- [THE PROBLEM] Give back all of the data exactly, with every picture omitted.

- [SOURCE DATA]
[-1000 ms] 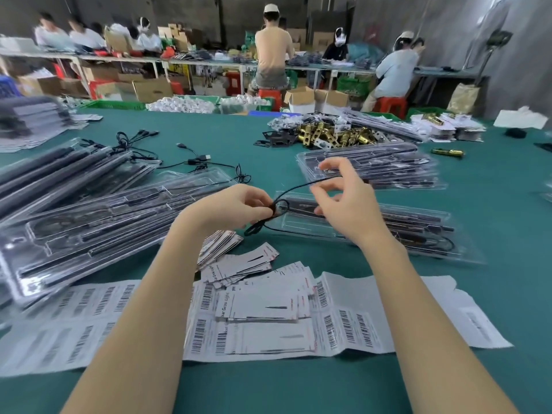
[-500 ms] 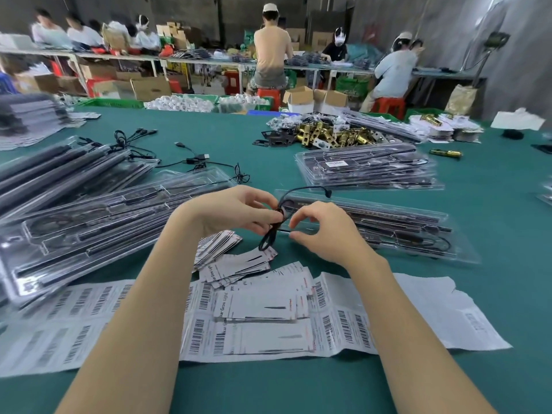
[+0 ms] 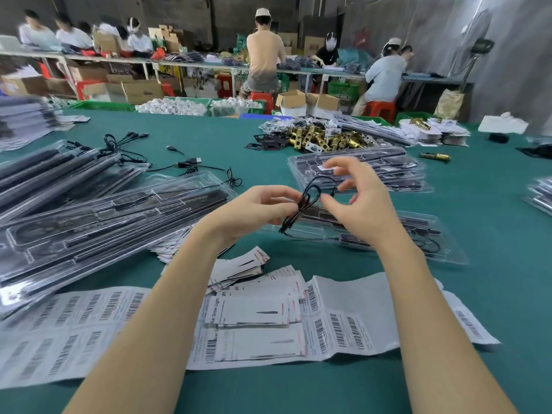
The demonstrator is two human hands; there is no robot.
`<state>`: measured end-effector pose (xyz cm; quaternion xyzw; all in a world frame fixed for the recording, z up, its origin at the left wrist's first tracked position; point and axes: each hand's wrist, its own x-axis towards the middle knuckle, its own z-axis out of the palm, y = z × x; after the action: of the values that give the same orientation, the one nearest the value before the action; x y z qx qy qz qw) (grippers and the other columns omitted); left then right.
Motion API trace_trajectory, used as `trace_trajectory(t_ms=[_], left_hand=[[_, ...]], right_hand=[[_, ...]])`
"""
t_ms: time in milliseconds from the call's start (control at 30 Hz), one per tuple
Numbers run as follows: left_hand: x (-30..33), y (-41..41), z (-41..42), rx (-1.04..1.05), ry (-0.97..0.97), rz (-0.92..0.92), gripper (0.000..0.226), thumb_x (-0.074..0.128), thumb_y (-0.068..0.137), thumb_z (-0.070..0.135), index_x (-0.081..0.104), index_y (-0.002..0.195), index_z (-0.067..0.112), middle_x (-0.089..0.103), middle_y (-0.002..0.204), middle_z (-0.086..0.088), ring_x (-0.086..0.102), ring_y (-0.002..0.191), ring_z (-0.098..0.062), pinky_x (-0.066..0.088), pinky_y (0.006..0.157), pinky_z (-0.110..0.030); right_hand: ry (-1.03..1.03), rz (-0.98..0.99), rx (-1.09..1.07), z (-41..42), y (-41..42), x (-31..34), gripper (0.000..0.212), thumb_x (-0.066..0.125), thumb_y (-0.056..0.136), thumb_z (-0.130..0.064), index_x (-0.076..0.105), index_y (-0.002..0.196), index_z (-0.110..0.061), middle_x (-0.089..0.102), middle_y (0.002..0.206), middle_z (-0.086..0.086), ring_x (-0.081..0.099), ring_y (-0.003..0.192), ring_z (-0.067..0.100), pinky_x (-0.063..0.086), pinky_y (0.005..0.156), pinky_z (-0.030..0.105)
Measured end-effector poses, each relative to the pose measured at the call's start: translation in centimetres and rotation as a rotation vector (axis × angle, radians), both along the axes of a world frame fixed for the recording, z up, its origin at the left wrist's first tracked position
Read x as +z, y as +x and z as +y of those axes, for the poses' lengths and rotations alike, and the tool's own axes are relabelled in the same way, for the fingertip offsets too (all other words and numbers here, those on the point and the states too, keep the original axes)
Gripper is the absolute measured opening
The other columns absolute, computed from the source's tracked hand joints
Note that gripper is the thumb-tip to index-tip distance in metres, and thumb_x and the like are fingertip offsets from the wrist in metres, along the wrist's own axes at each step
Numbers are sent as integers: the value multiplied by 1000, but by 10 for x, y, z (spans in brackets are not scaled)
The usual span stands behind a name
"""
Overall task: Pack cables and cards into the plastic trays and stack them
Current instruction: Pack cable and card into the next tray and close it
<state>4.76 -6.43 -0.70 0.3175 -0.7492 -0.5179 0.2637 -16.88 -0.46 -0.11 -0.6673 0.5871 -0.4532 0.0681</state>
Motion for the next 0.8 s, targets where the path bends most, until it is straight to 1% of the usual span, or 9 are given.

- [WRITTEN SOLUTION]
[-1000 ms] 
[-500 ms] 
[+0 ms] 
The demonstrator is two human hands; there is no robot.
`<state>`: measured end-effector pose (xyz cm; quaternion xyzw; all in a world frame fixed for the recording, z up, its origin at the left wrist's first tracked position; point and axes: each hand's wrist, its own x-axis towards the middle knuckle, its own z-axis out of the palm, y = z × x; after the action: of the values that give the same orientation, the one nearest the value before the action; x y z qx qy qz qw) (grippers and the other columns omitted); left then right.
Motion API trace_trajectory, used as `trace_trajectory(t_ms=[_], left_hand=[[_, ...]], right_hand=[[_, ...]])`
"""
t_ms: time in milliseconds from the call's start (control at 30 Hz), one per tuple
Numbers run as follows: left_hand: x (-30..33), y (-41..41), z (-41..42), rx (-1.04..1.05), ry (-0.97..0.97), rz (-0.92..0.92), gripper (0.000..0.226), thumb_x (-0.074..0.128), thumb_y (-0.068..0.137), thumb_z (-0.070..0.135), index_x (-0.081..0.104), index_y (-0.002..0.195), index_z (-0.067..0.112), middle_x (-0.089..0.103), middle_y (-0.002..0.204), middle_z (-0.086..0.088), ring_x (-0.086..0.102), ring_y (-0.002..0.191), ring_z (-0.098..0.062), pinky_x (-0.066..0.088), pinky_y (0.006..0.157), pinky_z (-0.110..0.030); right_hand: ry (-1.03..1.03), rz (-0.98..0.99), rx (-1.09..1.07), z (-41..42), y (-41..42), x (-31..34), gripper (0.000..0.212), thumb_x (-0.066..0.125), thumb_y (-0.056..0.136), thumb_z (-0.130..0.064), index_x (-0.076..0.105), index_y (-0.002..0.196), index_z (-0.110..0.061), middle_x (-0.089..0.102), middle_y (0.002..0.206), middle_z (-0.086..0.086), ring_x (-0.081..0.099), ring_y (-0.003..0.192), ring_z (-0.067..0.100), pinky_x (-0.063..0.086), pinky_y (0.005..0.156), pinky_z (-0.030..0.105)
Measured end-effector poses, each relative to the pose measured at the call's start: translation in centimetres and rotation as a rotation vector (axis × angle, radians), both along the axes of a world frame fixed for the recording, z up, its origin at the left wrist's first tracked position
Read x as +z, y as +x and z as +y of those axes, for the poses' lengths and rotations alike, and the tool's own axes are relabelled in the same way, for the fingertip offsets too (all other words and numbers here, those on the point and the states too, keep the original axes)
Gripper is the absolute measured opening
The other columns absolute, computed from the source's tracked hand joints
Note that gripper is the thumb-tip to index-tip distance in metres, and thumb_x and the like are fingertip offsets from the wrist in metres, along the wrist's own axes at each step
Numbers are sent as integers: the value multiplied by 1000, but by 10 for x, y, z (spans in brackets are not scaled)
The usual span stands behind a name
"""
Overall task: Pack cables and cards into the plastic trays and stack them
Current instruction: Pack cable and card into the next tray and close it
<state>4.76 -6.43 -0.70 0.3175 -0.7492 -0.5179 0.2637 -16.88 -0.46 -0.11 -0.6673 0.5871 -0.4532 0.0681</state>
Motion for the next 0.8 s, targets where the path bends most, until it is straight to 1% of the usual span, or 9 are given.

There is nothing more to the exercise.